On constate, dans les activités concernées, l'émergence de créneaux forts. Ainsi en est-il de la décoration qui revient en centre-ville en se spécialisant. Quatre magasins se sont ouverts à Tours en deux mois : La Maison autour du Monde, rue de Bordeaux, sur le créneau de l'exotisme "soft", La Maison d'Alice, Galerie du Palais, sur le créneau de la "maison douce", Ma Maison au jardin, rue des Halles, sur le créneau de "l'authentique", et La Factory, rue de la Scellerie, sur le créneau du design. La téléphonie confirme son succès : Bouygues Telecom s'est installé simultanément à Tours (rue de Bordeaux) et à Amboise (rue Nationale) tandis qu'une nouvelle enseigne s'implantait rue des Halles à Tours. L'arrivée des " Tissus Vinci" place du Maréchal Leclerc à Tours confirme le regain du "faire soi-même" et des loisirs créatifs. Le prêt-à-porter choisit la sécurité en adoptant des enseignes nationales : arrivée à Tours de Lacoste, rue de Bordeaux, d'Esprit, rue des Halles (en février), et de Cache Cache à Amboise. L'alimentaire recherche le bon créneau : à Tours, les vins Nicolas s'installent rue Nationale, l'épicerie fine "Lhotte" prend un coup de jeune au Grand Passage tandis qu'une boutique "bio" s'installe sous les Halles. Enfin, la fermeture de la parfumerie Le Cachet illustre les difficultés de la parfumerie sélective indépendante face aux chaînes.

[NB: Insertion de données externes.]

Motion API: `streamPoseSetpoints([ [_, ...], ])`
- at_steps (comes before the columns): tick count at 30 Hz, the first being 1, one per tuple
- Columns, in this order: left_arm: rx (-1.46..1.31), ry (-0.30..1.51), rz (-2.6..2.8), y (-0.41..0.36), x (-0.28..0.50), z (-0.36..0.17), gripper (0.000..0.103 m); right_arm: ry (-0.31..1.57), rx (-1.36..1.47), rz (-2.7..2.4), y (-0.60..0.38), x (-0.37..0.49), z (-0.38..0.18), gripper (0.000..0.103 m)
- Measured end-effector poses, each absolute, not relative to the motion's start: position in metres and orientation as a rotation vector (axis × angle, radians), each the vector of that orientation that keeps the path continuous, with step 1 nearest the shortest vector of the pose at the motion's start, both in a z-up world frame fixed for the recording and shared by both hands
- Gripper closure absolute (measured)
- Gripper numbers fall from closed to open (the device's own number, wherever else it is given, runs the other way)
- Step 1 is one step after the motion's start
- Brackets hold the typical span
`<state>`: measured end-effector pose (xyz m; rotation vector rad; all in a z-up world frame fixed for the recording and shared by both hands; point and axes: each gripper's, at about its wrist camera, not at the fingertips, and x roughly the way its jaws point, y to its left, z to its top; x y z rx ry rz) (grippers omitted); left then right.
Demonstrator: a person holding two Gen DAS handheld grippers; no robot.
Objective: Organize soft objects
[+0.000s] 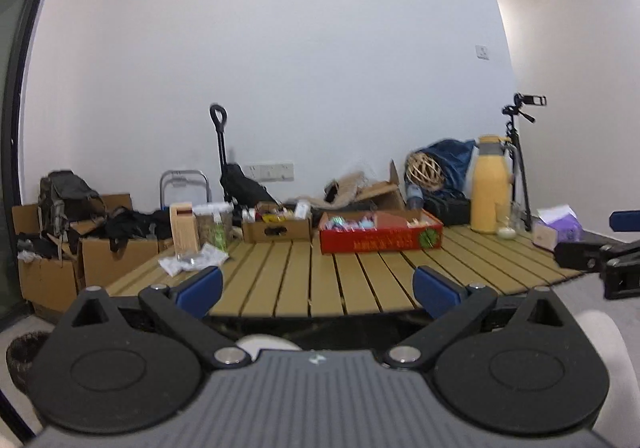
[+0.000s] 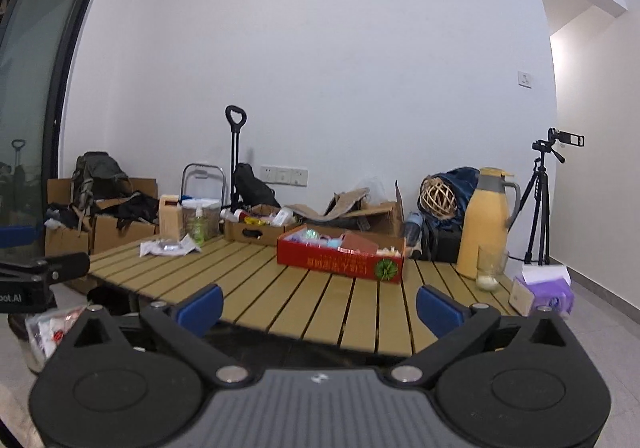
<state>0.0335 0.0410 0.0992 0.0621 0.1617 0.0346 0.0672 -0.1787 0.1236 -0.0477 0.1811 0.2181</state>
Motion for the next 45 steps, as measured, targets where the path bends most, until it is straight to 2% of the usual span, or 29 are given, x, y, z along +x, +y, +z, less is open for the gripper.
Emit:
streamPoseSetpoints([
  [12,0.028,0.179,0.042,0.047,-0.017,0.086,0.000,0.185,-0.023,0.257,-0.161,-0.015,0.087,0.000],
  [45,0.034,0.162,0.042,0.049,-0.017,0.086,0.000,0.196,-0.004,0.262,-0.163,-0.010,0.084,0.000],
])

La stratégie de ces implantations est claire : on choisit les rues principales du centre-ville parce qu'elles assurent trafic et notoriété. Il existe cependant des alternatives. Certaines rues qui ont du caractère confèrent une identité particulière à leurs occupants : par exemple la rue de la Scellerie (notamment dans sa partie proche de la rue Nationale), ou la place du Grand-Marché (où la chapellerie Brun vient de changer de tête).
A Chinon, l'ouverture de Shopi amorce le regain de sympathie pour le cœur de ville. Le centre-ville de Loches, en pleine phase de rénovation, se donne les moyens d'accueillir également ces nouvelles tendances.

Saché - L'auberge est
reprise par un enfant du pays

L'auberge du XIIème siècle a rouvert ses portes en juillet dernier. En grand. "L'auberge est une maison de cœur pour les Tourangeaux, c'est un patrimoine commun que nous voulons faire revivre", annonce Thierry Gimenez, qui passait devant chaque matin, étant petit. L'enfant du pays a été accueilli avec chaleur par les habitants de Saché, très heureux que le lieu poursuive sa destinée de restaurant et ne devienne pas une maison d'habitation comme ils l'avaient craint. Pour redorer le blason de l'auberge - sa table a connu un macaron au guide Michelin, avec Jean-Louis Niqueux aux commandes - Thierry Gimenez n'est pas seul. Outre son épouse, il partage l'aventure et les cuisines avec son associé et ami Xavier Aubrun, qui tenait avec lui le restaurant le Lys, rue Blaise-Pascal à Tours. "Nous voulons conserver le même état d'esprit : une cuisine de saveurs à partir de produits locaux", explique-t-il, bien décidé "à redonner à la maison les lettres de noblesse qu'elle mérite".